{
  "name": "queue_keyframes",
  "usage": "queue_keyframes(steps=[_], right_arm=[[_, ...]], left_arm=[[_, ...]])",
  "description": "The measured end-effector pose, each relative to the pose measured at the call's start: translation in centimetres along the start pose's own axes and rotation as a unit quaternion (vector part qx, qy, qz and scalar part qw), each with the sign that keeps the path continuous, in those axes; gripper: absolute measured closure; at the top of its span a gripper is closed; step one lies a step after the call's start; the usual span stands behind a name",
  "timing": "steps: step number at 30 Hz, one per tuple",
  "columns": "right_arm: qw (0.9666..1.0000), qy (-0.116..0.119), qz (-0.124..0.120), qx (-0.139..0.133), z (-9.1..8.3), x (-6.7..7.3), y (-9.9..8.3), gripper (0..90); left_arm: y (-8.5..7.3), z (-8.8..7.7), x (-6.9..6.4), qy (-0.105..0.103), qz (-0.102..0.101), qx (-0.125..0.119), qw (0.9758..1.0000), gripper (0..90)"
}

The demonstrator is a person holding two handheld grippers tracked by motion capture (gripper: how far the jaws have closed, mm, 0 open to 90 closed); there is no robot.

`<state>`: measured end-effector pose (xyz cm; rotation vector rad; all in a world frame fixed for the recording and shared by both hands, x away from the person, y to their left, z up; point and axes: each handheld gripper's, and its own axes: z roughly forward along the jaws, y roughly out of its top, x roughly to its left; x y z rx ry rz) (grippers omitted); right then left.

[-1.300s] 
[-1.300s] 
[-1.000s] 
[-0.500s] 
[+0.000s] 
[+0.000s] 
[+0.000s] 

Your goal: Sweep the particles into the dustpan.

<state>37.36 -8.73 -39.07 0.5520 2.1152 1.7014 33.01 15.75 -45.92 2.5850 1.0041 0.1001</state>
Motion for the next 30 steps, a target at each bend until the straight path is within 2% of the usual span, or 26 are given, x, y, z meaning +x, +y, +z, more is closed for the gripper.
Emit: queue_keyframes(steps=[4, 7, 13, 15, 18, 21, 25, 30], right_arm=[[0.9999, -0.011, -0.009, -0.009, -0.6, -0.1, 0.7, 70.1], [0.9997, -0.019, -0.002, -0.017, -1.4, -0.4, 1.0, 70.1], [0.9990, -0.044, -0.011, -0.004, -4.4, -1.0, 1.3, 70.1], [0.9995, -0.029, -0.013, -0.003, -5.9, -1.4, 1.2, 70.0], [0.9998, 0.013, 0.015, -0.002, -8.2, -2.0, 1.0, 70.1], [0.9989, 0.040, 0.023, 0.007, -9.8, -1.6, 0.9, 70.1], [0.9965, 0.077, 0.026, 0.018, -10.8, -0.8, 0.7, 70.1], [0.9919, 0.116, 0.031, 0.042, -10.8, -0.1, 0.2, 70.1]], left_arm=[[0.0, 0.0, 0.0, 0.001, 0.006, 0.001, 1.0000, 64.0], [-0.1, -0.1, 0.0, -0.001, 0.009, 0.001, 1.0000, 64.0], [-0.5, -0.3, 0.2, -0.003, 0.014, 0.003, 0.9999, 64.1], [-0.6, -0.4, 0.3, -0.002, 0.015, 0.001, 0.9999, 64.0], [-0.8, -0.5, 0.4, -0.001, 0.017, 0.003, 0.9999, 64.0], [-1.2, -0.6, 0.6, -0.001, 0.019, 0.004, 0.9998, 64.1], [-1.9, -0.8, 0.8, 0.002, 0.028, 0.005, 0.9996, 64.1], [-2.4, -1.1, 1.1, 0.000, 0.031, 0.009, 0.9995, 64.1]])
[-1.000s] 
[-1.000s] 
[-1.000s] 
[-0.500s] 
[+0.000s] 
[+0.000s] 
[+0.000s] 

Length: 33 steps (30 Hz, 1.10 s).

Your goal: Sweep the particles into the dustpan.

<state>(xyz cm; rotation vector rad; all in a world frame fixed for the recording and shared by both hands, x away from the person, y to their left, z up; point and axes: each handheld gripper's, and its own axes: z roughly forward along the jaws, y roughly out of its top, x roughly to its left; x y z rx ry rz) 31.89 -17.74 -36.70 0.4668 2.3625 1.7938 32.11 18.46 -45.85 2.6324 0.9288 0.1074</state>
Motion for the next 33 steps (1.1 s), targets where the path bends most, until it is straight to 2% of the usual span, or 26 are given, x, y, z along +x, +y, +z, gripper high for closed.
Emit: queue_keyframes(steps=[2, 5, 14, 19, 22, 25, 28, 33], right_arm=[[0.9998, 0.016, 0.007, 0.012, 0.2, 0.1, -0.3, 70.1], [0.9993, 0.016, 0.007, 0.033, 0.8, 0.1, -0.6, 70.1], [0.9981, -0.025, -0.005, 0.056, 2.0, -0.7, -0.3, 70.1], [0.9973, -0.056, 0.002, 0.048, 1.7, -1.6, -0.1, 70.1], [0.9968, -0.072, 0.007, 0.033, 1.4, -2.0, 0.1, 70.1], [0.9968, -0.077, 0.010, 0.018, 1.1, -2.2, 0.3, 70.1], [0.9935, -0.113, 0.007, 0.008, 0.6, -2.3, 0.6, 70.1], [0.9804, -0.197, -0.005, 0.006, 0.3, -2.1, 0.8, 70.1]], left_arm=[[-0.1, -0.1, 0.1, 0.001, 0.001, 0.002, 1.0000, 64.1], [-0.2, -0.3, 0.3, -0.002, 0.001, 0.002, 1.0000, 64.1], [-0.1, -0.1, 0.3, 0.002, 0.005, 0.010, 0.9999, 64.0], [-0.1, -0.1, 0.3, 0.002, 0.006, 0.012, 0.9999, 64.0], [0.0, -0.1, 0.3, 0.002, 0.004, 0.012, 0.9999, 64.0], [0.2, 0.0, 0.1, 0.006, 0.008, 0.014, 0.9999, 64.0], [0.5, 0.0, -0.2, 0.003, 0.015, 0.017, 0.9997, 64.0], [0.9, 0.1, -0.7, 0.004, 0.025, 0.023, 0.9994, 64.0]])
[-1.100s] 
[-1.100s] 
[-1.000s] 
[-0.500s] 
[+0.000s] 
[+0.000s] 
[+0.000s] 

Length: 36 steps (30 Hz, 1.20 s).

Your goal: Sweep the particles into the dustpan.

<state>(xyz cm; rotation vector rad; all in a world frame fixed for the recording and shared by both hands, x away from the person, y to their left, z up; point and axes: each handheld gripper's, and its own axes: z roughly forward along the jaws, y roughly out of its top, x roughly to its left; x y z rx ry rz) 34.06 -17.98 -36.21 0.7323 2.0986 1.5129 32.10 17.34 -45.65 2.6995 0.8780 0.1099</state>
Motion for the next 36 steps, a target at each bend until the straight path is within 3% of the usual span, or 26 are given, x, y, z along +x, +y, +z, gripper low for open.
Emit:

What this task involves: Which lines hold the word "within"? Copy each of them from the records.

Reply to the task:
Motion for the next 30 steps, a target at each bend until the straight path is within 2% of the usual span, or 26 are given, x, y, z meaning +x, +y, +z, more is closed for the gripper.
Motion for the next 36 steps, a target at each bend until the straight path is within 3% of the usual span, or 26 are given, x, y, z along +x, +y, +z, gripper low for open.

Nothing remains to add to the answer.